* TASK TO CARRY OUT
Your task is to return all the entries below exactly, with every picture omitted.
BEGIN TASK MATERIAL
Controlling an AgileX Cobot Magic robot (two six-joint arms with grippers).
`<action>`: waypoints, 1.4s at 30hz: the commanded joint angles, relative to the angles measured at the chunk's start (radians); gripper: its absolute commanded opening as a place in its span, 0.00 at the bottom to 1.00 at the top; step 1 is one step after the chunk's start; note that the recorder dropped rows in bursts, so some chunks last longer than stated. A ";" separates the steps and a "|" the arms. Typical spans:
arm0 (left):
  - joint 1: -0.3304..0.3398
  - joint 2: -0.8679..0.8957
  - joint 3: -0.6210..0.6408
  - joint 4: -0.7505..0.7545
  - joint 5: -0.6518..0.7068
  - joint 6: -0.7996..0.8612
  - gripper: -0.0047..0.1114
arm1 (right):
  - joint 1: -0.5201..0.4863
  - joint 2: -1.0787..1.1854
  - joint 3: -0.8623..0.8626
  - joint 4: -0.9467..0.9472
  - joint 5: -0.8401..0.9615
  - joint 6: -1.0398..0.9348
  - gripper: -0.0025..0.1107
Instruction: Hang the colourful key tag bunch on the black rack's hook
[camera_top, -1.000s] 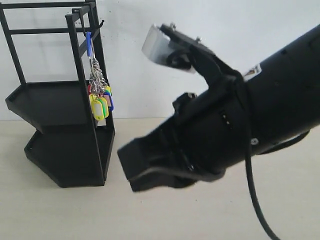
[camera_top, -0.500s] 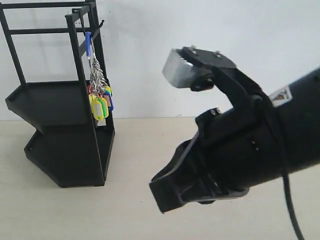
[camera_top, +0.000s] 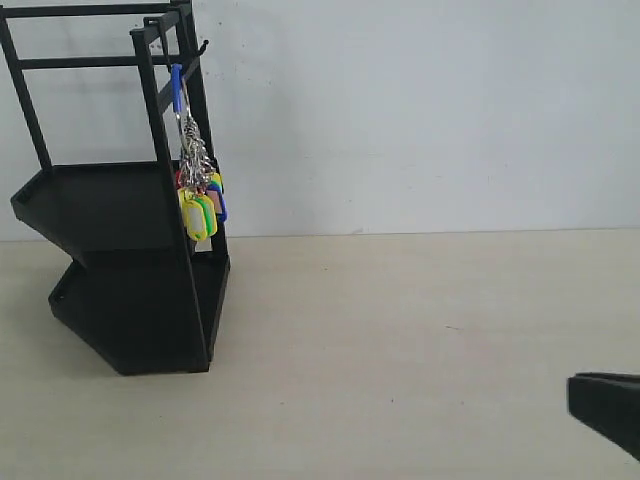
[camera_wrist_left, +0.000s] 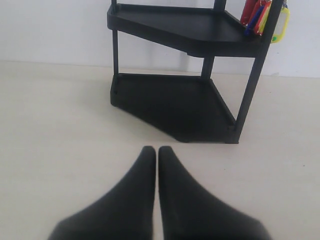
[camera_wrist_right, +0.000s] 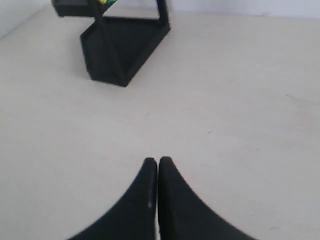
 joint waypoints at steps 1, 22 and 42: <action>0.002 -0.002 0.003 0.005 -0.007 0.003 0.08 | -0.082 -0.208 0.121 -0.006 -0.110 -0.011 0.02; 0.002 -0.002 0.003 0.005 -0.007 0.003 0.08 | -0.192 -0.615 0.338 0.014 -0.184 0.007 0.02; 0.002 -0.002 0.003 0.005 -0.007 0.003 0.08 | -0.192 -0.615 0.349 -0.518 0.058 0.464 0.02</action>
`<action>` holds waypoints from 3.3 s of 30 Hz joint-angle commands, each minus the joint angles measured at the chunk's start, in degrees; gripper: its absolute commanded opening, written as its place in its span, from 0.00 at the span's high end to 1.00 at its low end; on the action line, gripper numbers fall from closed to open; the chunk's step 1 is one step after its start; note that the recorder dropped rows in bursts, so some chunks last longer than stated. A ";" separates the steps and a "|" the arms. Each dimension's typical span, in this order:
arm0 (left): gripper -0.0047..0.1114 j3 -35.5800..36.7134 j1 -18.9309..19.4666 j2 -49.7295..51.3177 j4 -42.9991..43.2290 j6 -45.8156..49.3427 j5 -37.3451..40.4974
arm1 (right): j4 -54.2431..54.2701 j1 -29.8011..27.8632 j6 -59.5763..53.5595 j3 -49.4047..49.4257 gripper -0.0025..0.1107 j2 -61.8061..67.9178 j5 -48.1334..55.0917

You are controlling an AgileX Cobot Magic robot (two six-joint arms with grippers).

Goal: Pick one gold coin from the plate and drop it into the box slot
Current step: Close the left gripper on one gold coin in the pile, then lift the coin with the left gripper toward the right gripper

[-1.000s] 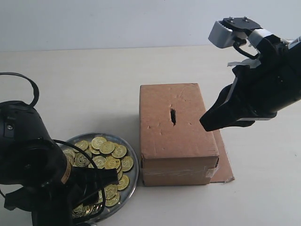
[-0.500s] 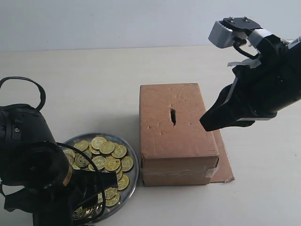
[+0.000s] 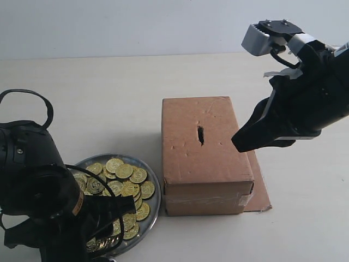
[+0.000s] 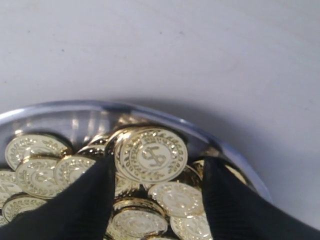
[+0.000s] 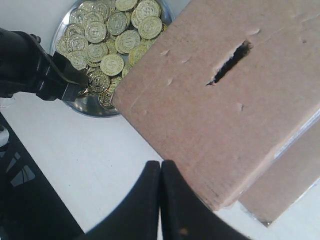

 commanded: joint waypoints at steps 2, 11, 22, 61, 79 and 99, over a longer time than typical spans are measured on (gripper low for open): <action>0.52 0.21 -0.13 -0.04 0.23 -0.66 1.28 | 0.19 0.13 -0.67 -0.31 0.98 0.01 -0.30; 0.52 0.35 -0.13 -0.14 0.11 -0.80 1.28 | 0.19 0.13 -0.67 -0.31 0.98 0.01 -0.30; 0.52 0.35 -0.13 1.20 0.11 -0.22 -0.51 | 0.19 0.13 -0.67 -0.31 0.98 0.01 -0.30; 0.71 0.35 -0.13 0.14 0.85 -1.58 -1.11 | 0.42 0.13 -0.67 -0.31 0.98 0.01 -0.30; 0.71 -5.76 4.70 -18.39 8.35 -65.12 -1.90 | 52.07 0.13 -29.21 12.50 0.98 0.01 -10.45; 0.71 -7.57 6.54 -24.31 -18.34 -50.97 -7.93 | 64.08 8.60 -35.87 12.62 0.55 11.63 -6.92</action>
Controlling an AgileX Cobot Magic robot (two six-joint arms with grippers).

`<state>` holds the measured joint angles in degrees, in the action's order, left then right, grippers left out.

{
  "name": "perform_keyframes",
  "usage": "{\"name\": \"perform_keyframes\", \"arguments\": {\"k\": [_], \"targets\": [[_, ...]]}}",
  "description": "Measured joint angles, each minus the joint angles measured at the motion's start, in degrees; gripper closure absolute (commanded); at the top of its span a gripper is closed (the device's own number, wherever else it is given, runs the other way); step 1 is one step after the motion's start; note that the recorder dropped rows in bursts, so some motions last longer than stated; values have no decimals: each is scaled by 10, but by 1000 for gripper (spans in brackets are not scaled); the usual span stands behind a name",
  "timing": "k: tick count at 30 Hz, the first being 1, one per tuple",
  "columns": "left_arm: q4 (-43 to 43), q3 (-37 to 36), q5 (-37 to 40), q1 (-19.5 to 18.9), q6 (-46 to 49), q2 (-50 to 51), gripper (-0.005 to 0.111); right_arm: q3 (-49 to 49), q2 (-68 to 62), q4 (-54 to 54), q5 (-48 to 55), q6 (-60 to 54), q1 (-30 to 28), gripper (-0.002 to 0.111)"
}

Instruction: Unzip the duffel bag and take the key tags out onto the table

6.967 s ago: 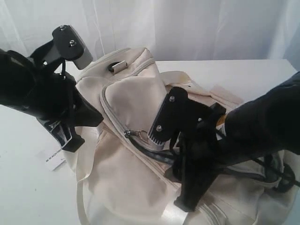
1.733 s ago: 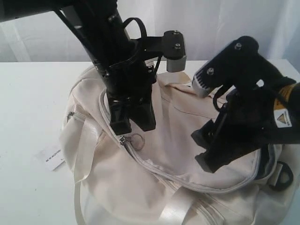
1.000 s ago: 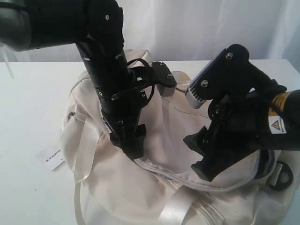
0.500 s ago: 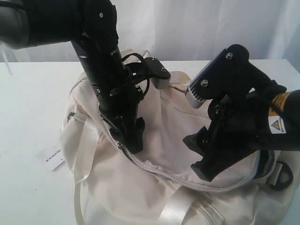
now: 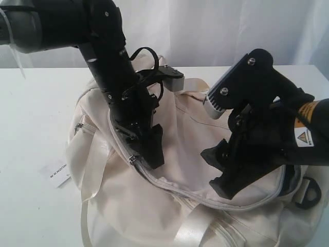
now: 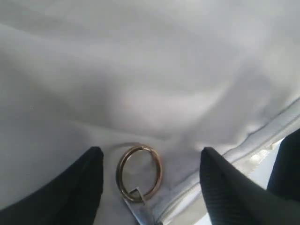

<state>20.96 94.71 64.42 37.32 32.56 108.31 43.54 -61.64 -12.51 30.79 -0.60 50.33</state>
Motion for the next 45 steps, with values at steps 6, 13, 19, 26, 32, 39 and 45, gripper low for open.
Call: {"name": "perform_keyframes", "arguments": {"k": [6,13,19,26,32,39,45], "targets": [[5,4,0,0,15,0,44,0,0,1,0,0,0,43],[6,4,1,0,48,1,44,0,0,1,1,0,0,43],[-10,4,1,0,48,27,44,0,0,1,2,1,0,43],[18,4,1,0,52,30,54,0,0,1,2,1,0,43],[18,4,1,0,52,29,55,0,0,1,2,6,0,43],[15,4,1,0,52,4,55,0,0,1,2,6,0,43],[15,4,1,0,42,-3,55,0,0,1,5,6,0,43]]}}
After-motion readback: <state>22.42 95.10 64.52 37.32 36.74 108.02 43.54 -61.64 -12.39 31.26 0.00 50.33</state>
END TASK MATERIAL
* ANSWER BOX
Controlling an AgileX Cobot Magic robot (two six-joint arms with grippers).
`<action>`: waypoints, 1.4s at 30hz: the commanded joint angles, relative to the angles measured at the chunk's start (radians); gripper: its absolute commanded opening as a place in its span, 0.00 at the bottom to 1.00 at the top; step 1 is one step after the chunk's start; note that the recorder dropped rows in bursts, so some chunks last longer than stated. A ";" separates the steps and a "|" the arms. Typical spans:
arm0 (left):
  - joint 1: -0.3304..0.3398
  - joint 2: -0.8679..0.8957
  - joint 3: -0.6210..0.6408
  - joint 4: -0.7505..0.7545
  - joint 5: -0.6518..0.7068
  - joint 6: -0.7996..0.8612
  - gripper: -0.0047..0.1114
arm1 (right):
  - joint 1: -0.5201..0.4863
  - joint 2: -1.0787..1.1854
  - joint 3: -0.8623..0.8626
  - joint 4: -0.9467..0.9472
  - joint 5: -0.8401..0.9615
  - joint 6: -1.0398..0.9348
  - gripper: -0.0025..0.1107
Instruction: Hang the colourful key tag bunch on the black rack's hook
[camera_top, -1.000s] 
[camera_top, -0.500s] 
[camera_top, +0.000s] 
[camera_wrist_left, +0.000s] 
[camera_wrist_right, +0.000s] 
 joint waypoints at steps 1, 22 and 42: <action>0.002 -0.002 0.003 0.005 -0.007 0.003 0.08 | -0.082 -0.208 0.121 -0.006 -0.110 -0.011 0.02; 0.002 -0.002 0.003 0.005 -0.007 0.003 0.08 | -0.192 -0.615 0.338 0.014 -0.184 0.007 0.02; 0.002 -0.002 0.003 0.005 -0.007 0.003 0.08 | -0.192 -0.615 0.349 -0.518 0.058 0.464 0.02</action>
`<action>` holds waypoints from 3.3 s of 30 Hz joint-angle commands, each minus the joint angles measured at the chunk's start, in degrees; gripper: its absolute commanded opening, written as its place in its span, from 0.00 at the span's high end to 1.00 at its low end; on the action line, gripper numbers fall from closed to open; the chunk's step 1 is one step after its start; note that the recorder dropped rows in bursts, so some chunks last longer than stated. A ";" separates the steps and a "|" the arms. Each dimension's typical span, in this order:
arm0 (left): gripper -0.0047..0.1114 j3 -35.5800..36.7134 j1 -18.9309..19.4666 j2 -49.7295..51.3177 j4 -42.9991..43.2290 j6 -45.8156..49.3427 j5 -37.3451..40.4974
arm1 (right): j4 -54.2431..54.2701 j1 -29.8011..27.8632 j6 -59.5763..53.5595 j3 -49.4047..49.4257 gripper -0.0025..0.1107 j2 -61.8061..67.9178 j5 -48.1334..55.0917

You are controlling an AgileX Cobot Magic robot (two six-joint arms with grippers).

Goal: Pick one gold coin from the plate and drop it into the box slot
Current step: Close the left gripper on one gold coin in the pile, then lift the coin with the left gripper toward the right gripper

[-1.000s] 
[-0.500s] 
[+0.000s] 
[+0.000s] 
[+0.000s] 

 commanded: joint waypoints at steps 2, 11, 22, 61, 79 and 99, over a longer time than typical spans are measured on (gripper low for open): <action>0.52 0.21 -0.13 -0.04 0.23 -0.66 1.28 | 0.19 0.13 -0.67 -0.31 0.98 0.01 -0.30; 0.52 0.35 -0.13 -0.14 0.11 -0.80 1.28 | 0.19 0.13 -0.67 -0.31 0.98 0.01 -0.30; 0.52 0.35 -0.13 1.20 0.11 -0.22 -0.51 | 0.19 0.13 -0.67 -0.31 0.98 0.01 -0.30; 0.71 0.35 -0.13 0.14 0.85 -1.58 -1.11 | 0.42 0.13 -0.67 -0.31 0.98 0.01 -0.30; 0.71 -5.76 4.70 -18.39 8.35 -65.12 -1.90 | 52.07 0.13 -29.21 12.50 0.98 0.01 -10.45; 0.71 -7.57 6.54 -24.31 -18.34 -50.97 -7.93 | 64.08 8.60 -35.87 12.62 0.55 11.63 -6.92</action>
Controlling an AgileX Cobot Magic robot (two six-joint arms with grippers).

`<state>` holds the measured joint angles in degrees, in the action's order, left then right, grippers left out.

{
  "name": "perform_keyframes",
  "usage": "{\"name\": \"perform_keyframes\", \"arguments\": {\"k\": [_], \"targets\": [[_, ...]]}}",
  "description": "Measured joint angles, each minus the joint angles measured at the motion's start, in degrees; gripper closure absolute (commanded); at the top of its span a gripper is closed (the device's own number, wherever else it is given, runs the other way); step 1 is one step after the motion's start; note that the recorder dropped rows in bursts, so some motions last longer than stated; values have no decimals: each is scaled by 10, but by 1000 for gripper (spans in brackets are not scaled); the usual span stands behind a name",
  "timing": "k: tick count at 30 Hz, the first being 1, one per tuple",
  "columns": "left_arm: q4 (-43 to 43), q3 (-37 to 36), q5 (-37 to 40), q1 (-19.5 to 18.9), q6 (-46 to 49), q2 (-50 to 51), gripper (-0.005 to 0.111); right_arm: q3 (-49 to 49), q2 (-68 to 62), q4 (-54 to 54), q5 (-48 to 55), q6 (-60 to 54), q1 (-30 to 28), gripper (-0.002 to 0.111)"
}

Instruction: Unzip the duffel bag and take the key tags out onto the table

6.967 s ago: 
1.733 s ago: 
1.000 s ago: 
0.500 s ago: 
now: 
now: 

<state>20.96 94.71 64.42 37.32 32.56 108.31 43.54 -61.64 -12.51 30.79 -0.60 50.33</state>
Motion for the next 45 steps, with values at steps 6, 13, 19, 26, 32, 39 and 45, gripper low for open.
Call: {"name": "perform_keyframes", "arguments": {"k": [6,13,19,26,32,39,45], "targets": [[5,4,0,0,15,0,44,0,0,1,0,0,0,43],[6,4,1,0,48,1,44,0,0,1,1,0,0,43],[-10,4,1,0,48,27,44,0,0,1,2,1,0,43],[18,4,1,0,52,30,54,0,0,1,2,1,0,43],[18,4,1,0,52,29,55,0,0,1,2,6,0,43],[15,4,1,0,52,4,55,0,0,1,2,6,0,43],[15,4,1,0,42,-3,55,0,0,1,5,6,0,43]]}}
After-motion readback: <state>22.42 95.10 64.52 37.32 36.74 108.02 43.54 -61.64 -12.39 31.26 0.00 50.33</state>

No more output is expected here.